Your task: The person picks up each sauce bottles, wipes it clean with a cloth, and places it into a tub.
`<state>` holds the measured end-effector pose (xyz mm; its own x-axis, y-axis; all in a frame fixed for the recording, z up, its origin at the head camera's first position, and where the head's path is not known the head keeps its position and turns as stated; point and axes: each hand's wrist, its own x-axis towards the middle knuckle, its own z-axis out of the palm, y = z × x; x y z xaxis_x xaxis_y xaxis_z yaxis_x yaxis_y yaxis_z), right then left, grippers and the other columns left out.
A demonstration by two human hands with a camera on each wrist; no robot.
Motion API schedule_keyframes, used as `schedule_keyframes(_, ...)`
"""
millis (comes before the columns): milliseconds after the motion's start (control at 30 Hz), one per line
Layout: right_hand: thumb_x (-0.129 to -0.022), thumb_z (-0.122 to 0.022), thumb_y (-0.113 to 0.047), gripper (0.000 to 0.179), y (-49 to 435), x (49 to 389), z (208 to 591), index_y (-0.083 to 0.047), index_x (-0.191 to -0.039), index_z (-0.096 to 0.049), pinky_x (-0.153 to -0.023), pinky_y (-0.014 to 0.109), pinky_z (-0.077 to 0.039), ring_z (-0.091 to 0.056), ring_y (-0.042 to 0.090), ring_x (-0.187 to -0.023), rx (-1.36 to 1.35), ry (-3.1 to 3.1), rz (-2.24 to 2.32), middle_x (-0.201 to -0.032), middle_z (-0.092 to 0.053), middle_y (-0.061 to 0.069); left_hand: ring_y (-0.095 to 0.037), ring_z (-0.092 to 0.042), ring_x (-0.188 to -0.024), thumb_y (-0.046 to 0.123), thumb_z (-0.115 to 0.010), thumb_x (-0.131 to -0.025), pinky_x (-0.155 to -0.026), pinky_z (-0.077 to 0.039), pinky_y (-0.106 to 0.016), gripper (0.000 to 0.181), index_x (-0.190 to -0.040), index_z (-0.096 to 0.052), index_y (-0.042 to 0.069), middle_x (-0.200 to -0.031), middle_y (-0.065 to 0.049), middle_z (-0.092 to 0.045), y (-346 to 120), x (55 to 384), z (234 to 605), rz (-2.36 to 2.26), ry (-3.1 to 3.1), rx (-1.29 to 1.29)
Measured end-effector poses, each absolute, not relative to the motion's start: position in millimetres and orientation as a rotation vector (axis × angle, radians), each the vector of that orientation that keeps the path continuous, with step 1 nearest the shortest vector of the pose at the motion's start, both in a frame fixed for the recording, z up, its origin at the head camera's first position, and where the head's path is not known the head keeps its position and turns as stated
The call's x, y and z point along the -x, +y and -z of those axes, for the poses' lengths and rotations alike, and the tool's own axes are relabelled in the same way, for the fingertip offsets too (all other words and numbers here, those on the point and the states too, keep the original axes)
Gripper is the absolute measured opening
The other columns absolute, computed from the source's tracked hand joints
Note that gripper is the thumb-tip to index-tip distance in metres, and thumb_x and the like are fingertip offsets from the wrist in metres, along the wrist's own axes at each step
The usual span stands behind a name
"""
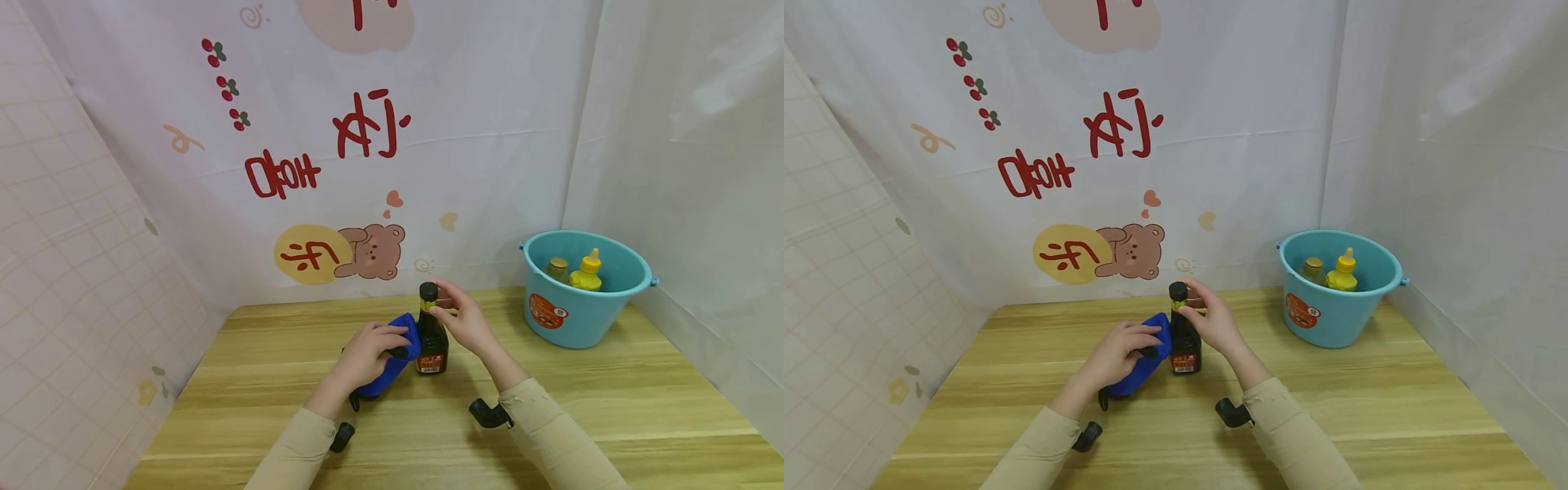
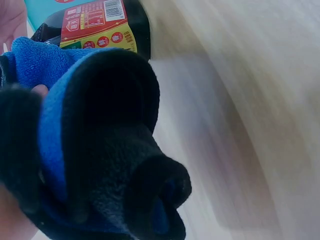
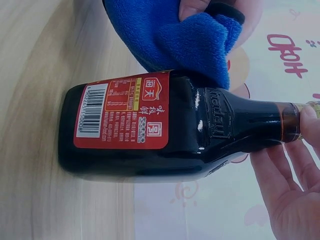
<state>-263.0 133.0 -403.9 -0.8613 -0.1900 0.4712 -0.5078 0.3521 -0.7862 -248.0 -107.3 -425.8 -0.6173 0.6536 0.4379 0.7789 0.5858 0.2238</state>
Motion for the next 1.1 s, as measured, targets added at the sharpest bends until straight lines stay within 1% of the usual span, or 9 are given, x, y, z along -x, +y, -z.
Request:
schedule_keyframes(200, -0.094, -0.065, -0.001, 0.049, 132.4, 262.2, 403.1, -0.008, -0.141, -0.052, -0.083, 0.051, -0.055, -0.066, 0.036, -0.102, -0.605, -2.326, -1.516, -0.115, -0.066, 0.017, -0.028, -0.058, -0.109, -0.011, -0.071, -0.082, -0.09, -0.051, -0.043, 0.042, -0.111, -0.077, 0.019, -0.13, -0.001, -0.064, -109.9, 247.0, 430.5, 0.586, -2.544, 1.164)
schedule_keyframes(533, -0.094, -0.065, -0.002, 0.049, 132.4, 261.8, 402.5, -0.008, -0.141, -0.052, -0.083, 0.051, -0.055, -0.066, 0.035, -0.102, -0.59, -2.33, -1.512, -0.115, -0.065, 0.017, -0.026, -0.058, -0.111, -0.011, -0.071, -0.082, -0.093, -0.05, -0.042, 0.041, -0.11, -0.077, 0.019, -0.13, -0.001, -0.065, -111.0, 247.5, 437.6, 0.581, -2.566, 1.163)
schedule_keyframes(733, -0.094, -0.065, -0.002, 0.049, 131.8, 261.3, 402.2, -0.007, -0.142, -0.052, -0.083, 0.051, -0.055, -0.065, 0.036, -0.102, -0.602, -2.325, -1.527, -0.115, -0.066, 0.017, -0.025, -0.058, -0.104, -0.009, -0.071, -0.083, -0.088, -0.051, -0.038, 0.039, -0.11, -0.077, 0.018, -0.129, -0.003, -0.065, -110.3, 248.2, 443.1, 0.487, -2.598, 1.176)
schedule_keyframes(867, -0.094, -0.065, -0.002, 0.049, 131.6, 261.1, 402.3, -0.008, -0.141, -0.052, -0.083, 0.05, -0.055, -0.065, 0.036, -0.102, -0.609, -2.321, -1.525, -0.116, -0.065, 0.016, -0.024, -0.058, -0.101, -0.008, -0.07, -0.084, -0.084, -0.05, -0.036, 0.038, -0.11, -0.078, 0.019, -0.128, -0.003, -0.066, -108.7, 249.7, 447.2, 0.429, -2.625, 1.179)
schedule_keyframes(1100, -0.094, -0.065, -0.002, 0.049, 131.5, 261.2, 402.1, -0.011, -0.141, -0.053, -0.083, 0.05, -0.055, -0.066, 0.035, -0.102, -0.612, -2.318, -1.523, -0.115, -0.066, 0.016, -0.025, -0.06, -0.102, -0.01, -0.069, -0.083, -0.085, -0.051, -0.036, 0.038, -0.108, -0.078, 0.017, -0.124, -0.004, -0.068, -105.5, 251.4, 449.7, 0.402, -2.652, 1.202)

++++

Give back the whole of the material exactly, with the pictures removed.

## SOLUTION TO THIS PROBLEM
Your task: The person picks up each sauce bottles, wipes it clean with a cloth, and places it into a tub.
`<state>` holds the measured end-effector pose (xyz mm; its own x-axis, y-axis; all in a frame fixed for the recording, z up, its origin at the head camera's first position, and where the head's path is not known the head keeps its position and turns as stated; point and axes: each hand's wrist, its own x-axis towards the middle knuckle, its own z-axis out of the palm, y = z × x; x y z xaxis_x xaxis_y xaxis_z yaxis_x yaxis_y yaxis_z), right then left, grippers and the other columns left out.
A demonstration by two human hands with a camera on each wrist; no robot.
Motion API schedule_keyframes, used as `schedule_keyframes(_, ...)`
"""
millis (comes before the columns): milliseconds after the motion's start (control at 30 Hz), one per line
Layout: right_hand: thumb_x (-0.129 to -0.022), thumb_z (-0.122 to 0.022), thumb_y (-0.113 to 0.047), gripper (0.000 to 0.179), y (-49 to 435), x (49 to 389), z (208 to 591), index_y (-0.083 to 0.047), index_x (-0.191 to -0.039), index_z (-0.096 to 0.049), pinky_x (-0.153 to -0.023), pinky_y (-0.014 to 0.109), pinky_z (-0.077 to 0.039), ring_z (-0.091 to 0.056), ring_y (-0.042 to 0.090), ring_x (-0.187 to -0.023), rx (-1.36 to 1.35), ry (-3.1 to 3.1), rz (-2.24 to 2.32), middle_x (-0.201 to -0.032), middle_z (-0.092 to 0.053), middle_y (-0.061 to 0.069); left_hand: ring_y (-0.095 to 0.037), ring_z (-0.092 to 0.042), ring_x (-0.188 to -0.024), thumb_y (-0.046 to 0.123), thumb_z (-0.115 to 0.010), thumb_x (-0.131 to -0.025), pinky_x (-0.155 to -0.026), pinky_z (-0.077 to 0.039), pinky_y (-0.106 to 0.016), gripper (0.000 to 0.181), index_x (-0.190 to -0.040), index_z (-0.096 to 0.052), index_y (-0.042 to 0.069), middle_x (-0.200 to -0.031), middle_y (-0.065 to 0.049), middle_z (-0.092 to 0.045), y (-346 to 120), x (55 to 384), z (234 to 605), rz (-2.36 to 2.26), ry (-3.1 to 3.1), rx (-1.29 to 1.29)
Measured end-effector poses, each absolute, not relative to the motion's start: position in millimetres and orientation as a rotation vector (axis × angle, radians), each the vector of that orientation that keeps the path continuous, with step 1 nearest the shortest vector of the pose at the motion's start, both in a frame fixed for the recording, z up, its origin at the head camera's first position, and where the head's path is not known the head keeps its position and turns as stated
The call's x, y and z point along the -x, +y and -z of those axes, for the poses' lengths and rotations alike, and the tool's own axes are relabelled in the same way, for the fingertip offsets too (all other words and numbers here, those on the point and the states too, keep the original axes)
Gripper is the absolute measured opening
The other columns absolute, computed from the source's tracked hand joints
Note that gripper is the thumb-tip to index-tip distance in metres, and thumb_x and the like are fingertip offsets from the wrist in metres, along the wrist's own axes at each step
The usual span stands behind a name
"""
<state>-263.0 133.0 -403.9 -0.8613 -0.1900 0.4712 -0.5078 0.3521 -0.7862 -248.0 -107.3 -425.8 -0.6173 0.6536 0.4379 0.7789 0.5858 0.2238</state>
Motion for the next 1.1 s, as measured, targets added at the sharpest bends until straight lines stay within 1% of the usual span, or 9 are given, x, y, z along -x, +y, -z.
Request:
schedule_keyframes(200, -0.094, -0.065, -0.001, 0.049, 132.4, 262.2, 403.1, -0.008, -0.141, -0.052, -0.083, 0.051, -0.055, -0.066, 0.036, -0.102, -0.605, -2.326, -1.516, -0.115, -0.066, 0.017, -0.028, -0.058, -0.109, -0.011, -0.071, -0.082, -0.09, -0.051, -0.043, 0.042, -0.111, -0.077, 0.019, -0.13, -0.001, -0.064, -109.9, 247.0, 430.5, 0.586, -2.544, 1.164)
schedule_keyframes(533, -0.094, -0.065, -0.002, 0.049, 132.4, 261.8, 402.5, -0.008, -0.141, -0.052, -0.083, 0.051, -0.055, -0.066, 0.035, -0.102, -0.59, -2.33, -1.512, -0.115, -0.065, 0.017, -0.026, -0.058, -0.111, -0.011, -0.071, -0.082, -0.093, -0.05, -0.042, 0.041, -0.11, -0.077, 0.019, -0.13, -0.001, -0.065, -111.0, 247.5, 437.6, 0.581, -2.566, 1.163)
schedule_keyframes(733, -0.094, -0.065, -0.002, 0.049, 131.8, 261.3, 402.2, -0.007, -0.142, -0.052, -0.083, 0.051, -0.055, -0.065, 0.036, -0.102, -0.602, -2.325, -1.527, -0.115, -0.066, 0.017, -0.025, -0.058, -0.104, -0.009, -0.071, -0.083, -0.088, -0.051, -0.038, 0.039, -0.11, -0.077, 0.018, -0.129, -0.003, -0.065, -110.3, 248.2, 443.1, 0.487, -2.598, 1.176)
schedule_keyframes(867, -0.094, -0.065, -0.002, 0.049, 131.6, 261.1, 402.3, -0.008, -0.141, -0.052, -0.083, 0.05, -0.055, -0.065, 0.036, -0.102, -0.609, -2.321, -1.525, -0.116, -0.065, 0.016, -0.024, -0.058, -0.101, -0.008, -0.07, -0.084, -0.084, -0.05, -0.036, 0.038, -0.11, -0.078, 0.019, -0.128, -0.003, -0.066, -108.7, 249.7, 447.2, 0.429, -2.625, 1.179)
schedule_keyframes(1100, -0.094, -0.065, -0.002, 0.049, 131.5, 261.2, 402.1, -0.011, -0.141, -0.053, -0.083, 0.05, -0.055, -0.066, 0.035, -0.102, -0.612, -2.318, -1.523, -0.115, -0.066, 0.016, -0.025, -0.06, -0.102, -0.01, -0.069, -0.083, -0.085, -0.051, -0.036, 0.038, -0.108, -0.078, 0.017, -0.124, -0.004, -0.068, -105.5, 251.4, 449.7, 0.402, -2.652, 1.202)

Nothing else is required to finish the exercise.